*EXERCISE BRIEF*: Restate the full listing word for word and leave the pictures out.

*RECORDED DATA*:
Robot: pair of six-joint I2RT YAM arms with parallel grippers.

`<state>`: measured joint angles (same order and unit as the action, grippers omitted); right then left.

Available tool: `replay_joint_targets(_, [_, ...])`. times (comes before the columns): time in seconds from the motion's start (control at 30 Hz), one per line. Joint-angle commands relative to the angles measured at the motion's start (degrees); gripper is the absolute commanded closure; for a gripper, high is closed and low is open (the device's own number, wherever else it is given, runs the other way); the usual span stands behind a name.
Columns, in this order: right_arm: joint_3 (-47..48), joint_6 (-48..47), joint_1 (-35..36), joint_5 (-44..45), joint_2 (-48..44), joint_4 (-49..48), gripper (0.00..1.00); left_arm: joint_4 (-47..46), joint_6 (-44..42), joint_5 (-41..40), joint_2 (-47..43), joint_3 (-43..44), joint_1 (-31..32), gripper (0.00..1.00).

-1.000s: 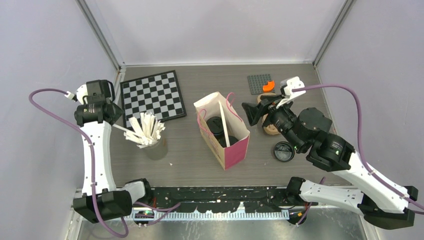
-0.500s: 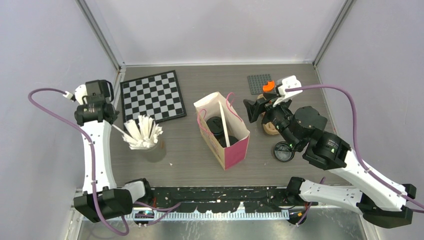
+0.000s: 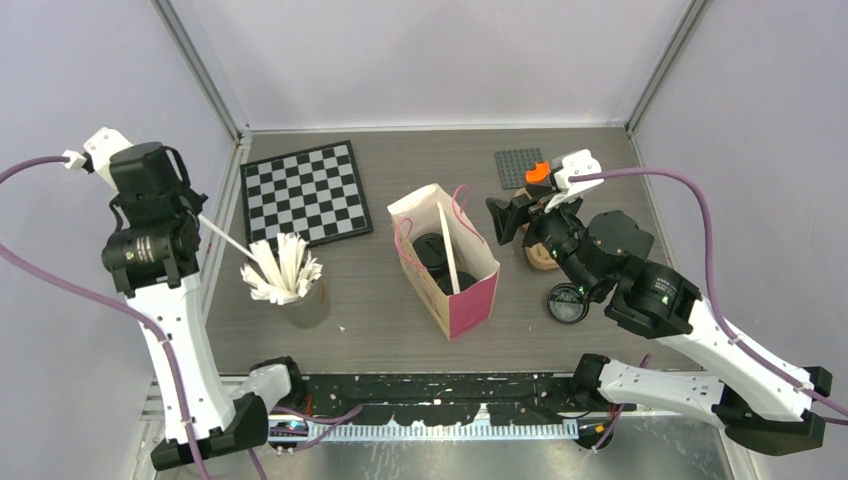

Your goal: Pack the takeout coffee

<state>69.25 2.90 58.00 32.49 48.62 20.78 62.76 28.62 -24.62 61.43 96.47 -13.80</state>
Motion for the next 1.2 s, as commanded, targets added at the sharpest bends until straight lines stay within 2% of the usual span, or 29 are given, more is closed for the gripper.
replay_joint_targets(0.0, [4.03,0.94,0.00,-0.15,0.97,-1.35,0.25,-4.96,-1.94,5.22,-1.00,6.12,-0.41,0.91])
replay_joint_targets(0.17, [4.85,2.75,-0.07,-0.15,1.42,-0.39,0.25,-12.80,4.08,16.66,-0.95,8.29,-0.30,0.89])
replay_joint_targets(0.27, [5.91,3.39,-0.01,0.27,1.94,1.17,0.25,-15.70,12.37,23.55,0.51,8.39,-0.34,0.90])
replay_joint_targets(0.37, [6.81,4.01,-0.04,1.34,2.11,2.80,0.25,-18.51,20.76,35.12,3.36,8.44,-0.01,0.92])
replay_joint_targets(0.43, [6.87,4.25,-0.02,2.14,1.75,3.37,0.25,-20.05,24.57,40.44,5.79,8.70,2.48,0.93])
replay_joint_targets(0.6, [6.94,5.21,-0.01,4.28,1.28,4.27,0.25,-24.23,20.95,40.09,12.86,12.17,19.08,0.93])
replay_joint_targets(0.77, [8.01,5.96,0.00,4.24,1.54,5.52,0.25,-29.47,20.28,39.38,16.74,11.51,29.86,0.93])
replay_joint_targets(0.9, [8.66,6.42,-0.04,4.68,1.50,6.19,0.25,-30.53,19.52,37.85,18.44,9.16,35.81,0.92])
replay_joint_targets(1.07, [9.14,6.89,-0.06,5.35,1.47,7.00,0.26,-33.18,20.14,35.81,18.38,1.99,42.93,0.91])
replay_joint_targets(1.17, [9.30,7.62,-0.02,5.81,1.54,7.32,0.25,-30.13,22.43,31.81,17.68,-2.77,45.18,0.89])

*RESULT OF THIS EXERCISE*:
Robot: pair of six-joint I2RT YAM arms with parallel grippers.

`<state>`: measured joint angles (same order and unit as the action, grippers omitted); right then left.

Available tool: `replay_joint_targets(_, [_, ...])`. times (comes before the columns): time in seconds from the motion's start (control at 30 Hz), one per line. Joint-angle commands relative to the angles measured at the motion's start (degrees); gripper is the absolute commanded closure; for a gripper, high is closed and low is open (the device's own number, wherever else it is given, runs the other way); the usual span stands behind a name.
Columns, in this order: right_arm: joint_3 (-47..48), joint_6 (-48..47), joint_1 (-35..36), joint_5 (-44..45), joint_2 (-48..44), joint_4 (-49..48), gripper (0.00..1.00); left_arm: joint_4 (-47..46), joint_6 (-44..42), joint_5 (-41..40), joint_2 (-47..43), joint_3 (-43..44), joint_1 (-31..32), gripper (0.00..1.00).

-1.000s: 
-0.500s: 
+0.000s: 

Your goal: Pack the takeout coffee

<state>69.25 2.90 58.00 32.49 48.62 20.78 62.76 28.62 -24.62 61.43 96.47 -13.80</state>
Motion for the next 1.2 s, as commanded, targets added at the sharpest bends until straight lines stay within 2% of the usual span, or 29 are given, more is closed for the gripper.
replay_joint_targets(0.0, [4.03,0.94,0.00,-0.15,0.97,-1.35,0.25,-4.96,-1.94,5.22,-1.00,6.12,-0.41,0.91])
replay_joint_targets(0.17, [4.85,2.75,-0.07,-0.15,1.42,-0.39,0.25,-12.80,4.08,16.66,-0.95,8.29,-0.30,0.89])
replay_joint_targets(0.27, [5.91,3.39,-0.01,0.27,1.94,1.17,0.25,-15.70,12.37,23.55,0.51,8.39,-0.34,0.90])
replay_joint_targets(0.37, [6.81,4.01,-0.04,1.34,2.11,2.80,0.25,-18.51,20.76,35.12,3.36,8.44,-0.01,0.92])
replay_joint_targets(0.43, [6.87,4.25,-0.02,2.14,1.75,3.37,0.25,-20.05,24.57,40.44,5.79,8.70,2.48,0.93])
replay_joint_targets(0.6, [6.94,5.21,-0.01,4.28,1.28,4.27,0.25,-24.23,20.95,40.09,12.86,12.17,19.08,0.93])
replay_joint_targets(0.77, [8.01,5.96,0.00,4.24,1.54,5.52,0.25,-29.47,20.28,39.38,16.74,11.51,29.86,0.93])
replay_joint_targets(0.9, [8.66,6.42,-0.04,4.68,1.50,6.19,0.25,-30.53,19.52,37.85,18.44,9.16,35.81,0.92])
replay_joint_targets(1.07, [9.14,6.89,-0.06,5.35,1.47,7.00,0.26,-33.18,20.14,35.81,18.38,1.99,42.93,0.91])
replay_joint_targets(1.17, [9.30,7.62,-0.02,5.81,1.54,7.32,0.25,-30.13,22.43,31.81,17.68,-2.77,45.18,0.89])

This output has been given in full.